Nestle’s PR disaster over palm oil harvesting continues to damage the brand. Despite the fact that Nestle dropped the palm oil harvesters responsible for the deforestation that threatened the survival of orangutans, a company called Sinar Mas, it’s Nestle’s handling of the issue on Facebook that keeps backfiring.
The most recent issue is the fact that Nestle has gone on the offensive posting advertisements on Facebook that invite people to find out more about Nestlé’s policies on corporate social responsibility. You can see a smattering of the reactions of their roughly 110,000 vitriolic fans above. Hardly the response Nestle was wanted from their fan page.
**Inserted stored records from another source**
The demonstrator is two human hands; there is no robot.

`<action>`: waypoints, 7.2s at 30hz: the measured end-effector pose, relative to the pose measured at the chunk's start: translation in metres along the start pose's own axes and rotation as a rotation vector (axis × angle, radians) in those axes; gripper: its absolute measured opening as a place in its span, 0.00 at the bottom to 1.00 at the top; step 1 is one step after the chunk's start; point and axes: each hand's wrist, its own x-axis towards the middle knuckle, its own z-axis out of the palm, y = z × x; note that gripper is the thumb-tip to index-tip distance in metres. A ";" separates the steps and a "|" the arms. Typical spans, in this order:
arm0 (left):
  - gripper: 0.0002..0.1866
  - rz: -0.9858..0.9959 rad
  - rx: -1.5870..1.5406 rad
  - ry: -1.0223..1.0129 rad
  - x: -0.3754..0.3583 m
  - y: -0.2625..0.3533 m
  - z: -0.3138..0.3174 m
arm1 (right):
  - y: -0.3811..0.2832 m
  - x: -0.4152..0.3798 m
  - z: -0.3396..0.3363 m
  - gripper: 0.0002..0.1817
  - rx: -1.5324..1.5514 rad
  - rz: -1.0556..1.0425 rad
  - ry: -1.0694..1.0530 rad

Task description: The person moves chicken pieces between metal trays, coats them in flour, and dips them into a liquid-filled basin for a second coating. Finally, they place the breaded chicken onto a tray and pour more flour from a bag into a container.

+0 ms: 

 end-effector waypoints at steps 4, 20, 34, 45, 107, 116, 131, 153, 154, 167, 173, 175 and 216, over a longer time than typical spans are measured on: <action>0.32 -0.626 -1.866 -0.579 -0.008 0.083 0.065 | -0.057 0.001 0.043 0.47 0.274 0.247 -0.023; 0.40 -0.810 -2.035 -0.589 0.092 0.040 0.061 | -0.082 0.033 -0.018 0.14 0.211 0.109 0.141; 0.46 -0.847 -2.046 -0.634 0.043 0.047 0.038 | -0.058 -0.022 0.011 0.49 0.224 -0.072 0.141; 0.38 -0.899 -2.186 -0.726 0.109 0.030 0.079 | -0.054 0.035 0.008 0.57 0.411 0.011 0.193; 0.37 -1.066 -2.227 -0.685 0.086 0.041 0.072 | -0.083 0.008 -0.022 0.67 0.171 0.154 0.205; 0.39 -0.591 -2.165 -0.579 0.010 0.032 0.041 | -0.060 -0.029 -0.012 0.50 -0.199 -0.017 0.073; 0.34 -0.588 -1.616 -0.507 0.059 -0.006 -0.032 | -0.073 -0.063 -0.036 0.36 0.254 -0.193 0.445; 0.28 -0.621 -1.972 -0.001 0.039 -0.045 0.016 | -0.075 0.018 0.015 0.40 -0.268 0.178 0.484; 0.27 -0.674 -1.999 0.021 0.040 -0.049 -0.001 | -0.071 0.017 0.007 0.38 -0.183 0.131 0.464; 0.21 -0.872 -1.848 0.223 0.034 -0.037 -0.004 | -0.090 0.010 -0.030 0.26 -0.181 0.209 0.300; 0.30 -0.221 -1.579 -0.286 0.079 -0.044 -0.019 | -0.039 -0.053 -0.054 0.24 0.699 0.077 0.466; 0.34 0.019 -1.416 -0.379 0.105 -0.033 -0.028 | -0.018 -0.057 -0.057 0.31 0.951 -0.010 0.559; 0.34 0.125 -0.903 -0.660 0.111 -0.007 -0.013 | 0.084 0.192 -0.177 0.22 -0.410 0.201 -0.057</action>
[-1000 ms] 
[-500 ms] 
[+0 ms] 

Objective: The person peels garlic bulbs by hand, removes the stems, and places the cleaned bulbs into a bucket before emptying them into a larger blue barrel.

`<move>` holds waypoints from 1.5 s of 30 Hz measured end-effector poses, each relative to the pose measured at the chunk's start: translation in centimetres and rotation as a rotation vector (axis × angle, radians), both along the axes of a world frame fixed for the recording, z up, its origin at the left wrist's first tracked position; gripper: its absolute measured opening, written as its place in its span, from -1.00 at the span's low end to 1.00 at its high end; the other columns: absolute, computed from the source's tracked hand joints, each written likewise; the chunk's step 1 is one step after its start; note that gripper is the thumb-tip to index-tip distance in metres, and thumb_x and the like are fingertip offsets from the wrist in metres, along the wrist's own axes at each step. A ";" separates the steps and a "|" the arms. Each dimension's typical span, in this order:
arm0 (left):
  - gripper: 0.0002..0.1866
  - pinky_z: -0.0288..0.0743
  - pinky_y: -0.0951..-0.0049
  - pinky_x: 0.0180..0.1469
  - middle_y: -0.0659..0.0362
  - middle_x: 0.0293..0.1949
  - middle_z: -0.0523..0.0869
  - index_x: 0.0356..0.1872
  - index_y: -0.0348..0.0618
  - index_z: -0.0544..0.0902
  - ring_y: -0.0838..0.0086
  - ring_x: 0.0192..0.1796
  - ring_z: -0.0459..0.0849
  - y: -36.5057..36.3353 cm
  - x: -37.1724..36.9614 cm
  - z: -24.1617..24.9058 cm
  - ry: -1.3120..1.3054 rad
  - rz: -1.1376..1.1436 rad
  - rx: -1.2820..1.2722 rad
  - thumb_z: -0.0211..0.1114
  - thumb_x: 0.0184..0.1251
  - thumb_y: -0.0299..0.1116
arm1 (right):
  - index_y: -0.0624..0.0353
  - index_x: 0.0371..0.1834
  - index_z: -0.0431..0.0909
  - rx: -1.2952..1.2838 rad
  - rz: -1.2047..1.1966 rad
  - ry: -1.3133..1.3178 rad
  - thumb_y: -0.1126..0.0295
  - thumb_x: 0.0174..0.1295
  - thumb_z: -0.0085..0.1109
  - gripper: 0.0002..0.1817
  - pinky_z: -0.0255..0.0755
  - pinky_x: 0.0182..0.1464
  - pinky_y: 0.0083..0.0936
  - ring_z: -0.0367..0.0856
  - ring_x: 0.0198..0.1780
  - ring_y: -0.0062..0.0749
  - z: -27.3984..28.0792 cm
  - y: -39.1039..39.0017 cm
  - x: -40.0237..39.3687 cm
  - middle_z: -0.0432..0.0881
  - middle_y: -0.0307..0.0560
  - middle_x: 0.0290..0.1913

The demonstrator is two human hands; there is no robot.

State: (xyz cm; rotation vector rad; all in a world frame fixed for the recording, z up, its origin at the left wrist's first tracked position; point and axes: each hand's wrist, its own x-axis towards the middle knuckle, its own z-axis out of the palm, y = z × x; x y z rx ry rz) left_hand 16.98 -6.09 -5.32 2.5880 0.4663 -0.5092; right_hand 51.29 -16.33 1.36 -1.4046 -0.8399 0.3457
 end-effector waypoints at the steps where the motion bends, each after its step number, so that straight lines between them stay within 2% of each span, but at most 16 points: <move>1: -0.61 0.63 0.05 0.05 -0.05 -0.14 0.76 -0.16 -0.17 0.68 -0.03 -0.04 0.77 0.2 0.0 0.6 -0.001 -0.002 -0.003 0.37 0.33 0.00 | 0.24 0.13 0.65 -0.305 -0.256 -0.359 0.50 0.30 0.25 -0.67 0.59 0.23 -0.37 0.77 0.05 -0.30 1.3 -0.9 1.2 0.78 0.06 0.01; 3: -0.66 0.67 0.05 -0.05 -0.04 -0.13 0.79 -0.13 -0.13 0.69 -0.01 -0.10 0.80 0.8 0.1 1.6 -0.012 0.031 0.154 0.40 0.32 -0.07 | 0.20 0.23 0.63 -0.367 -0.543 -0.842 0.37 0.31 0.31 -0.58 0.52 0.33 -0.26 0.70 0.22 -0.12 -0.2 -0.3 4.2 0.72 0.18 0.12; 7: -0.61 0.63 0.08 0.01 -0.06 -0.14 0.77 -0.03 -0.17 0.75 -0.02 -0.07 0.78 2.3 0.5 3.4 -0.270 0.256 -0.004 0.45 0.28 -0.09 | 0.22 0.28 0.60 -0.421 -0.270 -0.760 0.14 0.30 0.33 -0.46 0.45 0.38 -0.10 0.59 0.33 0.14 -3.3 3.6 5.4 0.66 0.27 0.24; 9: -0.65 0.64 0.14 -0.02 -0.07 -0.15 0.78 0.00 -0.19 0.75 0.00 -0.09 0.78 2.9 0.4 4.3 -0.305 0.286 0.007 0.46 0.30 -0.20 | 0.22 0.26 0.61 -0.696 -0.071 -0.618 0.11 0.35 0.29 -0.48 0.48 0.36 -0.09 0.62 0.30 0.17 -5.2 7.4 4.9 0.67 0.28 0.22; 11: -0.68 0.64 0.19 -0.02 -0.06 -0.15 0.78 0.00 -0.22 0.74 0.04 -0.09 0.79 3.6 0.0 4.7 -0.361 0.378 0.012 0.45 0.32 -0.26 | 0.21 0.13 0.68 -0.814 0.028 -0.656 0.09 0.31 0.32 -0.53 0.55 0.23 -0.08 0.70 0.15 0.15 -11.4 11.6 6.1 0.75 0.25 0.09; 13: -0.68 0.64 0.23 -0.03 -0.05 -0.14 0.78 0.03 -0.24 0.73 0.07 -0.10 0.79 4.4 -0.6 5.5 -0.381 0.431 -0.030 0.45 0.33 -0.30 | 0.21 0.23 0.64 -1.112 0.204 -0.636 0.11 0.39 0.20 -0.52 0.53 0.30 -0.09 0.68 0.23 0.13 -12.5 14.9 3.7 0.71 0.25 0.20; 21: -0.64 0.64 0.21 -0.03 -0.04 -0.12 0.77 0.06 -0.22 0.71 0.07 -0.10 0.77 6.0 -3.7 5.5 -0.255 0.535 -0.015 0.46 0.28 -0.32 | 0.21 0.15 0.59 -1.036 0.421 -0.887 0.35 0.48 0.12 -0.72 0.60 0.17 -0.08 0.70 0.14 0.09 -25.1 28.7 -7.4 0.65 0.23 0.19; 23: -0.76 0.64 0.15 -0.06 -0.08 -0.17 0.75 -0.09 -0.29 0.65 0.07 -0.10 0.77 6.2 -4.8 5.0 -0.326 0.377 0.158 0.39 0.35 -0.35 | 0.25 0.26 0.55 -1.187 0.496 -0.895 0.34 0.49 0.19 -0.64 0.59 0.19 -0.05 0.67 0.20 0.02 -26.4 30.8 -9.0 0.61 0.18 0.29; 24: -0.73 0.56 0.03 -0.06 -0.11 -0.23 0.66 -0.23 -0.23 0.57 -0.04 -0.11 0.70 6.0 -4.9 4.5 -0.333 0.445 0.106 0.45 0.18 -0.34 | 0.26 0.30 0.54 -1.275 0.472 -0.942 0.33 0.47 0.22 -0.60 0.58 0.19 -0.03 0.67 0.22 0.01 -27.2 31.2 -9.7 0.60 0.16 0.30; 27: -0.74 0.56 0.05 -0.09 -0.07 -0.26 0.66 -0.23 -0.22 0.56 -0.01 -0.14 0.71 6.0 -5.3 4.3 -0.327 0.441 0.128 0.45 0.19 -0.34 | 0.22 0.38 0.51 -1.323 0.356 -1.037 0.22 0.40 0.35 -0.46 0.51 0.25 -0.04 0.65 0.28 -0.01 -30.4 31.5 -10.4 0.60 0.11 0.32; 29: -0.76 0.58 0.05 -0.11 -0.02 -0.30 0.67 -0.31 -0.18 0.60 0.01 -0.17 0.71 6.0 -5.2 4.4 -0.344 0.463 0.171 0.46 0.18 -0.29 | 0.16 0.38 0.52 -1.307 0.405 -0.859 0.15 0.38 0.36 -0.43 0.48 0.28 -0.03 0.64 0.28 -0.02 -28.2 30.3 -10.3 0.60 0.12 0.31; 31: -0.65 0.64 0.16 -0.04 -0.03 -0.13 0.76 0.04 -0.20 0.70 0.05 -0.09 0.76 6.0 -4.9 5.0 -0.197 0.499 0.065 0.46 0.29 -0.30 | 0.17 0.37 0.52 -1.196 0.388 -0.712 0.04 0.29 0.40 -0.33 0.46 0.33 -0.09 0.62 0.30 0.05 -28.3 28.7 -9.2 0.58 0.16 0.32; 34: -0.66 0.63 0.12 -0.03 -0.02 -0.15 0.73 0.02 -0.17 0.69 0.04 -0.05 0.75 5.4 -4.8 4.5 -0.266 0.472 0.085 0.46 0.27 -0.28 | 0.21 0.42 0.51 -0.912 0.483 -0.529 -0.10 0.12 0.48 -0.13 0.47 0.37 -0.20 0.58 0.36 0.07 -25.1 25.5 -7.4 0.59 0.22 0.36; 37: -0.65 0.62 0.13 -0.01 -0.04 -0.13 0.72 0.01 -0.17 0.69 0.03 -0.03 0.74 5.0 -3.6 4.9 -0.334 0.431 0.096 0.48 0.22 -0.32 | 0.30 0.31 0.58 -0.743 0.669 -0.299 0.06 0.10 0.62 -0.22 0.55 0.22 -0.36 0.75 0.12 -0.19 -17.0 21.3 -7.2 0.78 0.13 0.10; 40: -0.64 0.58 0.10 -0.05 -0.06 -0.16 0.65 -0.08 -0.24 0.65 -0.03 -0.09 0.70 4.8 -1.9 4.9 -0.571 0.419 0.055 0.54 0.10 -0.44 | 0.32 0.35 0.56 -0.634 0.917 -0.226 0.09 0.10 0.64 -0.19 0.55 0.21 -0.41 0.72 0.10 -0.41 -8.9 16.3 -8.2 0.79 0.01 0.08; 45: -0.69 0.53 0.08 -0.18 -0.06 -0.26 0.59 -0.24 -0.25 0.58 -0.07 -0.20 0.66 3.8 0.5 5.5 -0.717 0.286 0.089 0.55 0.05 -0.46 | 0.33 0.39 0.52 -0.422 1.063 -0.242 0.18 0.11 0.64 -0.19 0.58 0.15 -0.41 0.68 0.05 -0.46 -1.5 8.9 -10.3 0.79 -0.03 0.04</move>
It’s only natural that a brand would want to champion its genuine CSR efforts in such a situation but how you do it is critical. The mistake Nestle is making is by looking at the problem through the eyes of the brand, rather than its customers.
Before Nestle began beating its chest (couldn’t resist) about the good work it does it should have taken time to take stock and responsibility for the consequences of their actions. The customer upset about the flight of the orangutans want to hear what they’re doing about it, not what Nestle is doing somewhere else. In fact, to direct attention to other efforts while this issue is unresolved only makes those other CSR efforts look disingenuous.
The key distinction as brand must learn to make is between communicating as a human being or as a corporation. As a human being, the brand would recognize the need to address the anger and distress of customers exposing their actions and calling for the boycott of their products. It’s simply common sense. As a corporation, Nestle would take a defensive stance arguing that it is already doing good work elsewhere. I leave the decision as to what is the wiser approach up to you.
It’s time brands learned the words mea culpa. Better yet, it’s time they realized that duplicity does not work and transparency does. Consumers are too concerned, connected and committed for it to be otherwise. (In fact, here’s some great PR guidelines to follow for @conversationage). Best of all, however, is if brands learned that business practices that hurt others or the environment only end up hurting them. So let’s do away with the damage in the first place.
Do you think brands will ever get their head around this? Or will the motive of profit continue to drive their decisions despite customer pushback?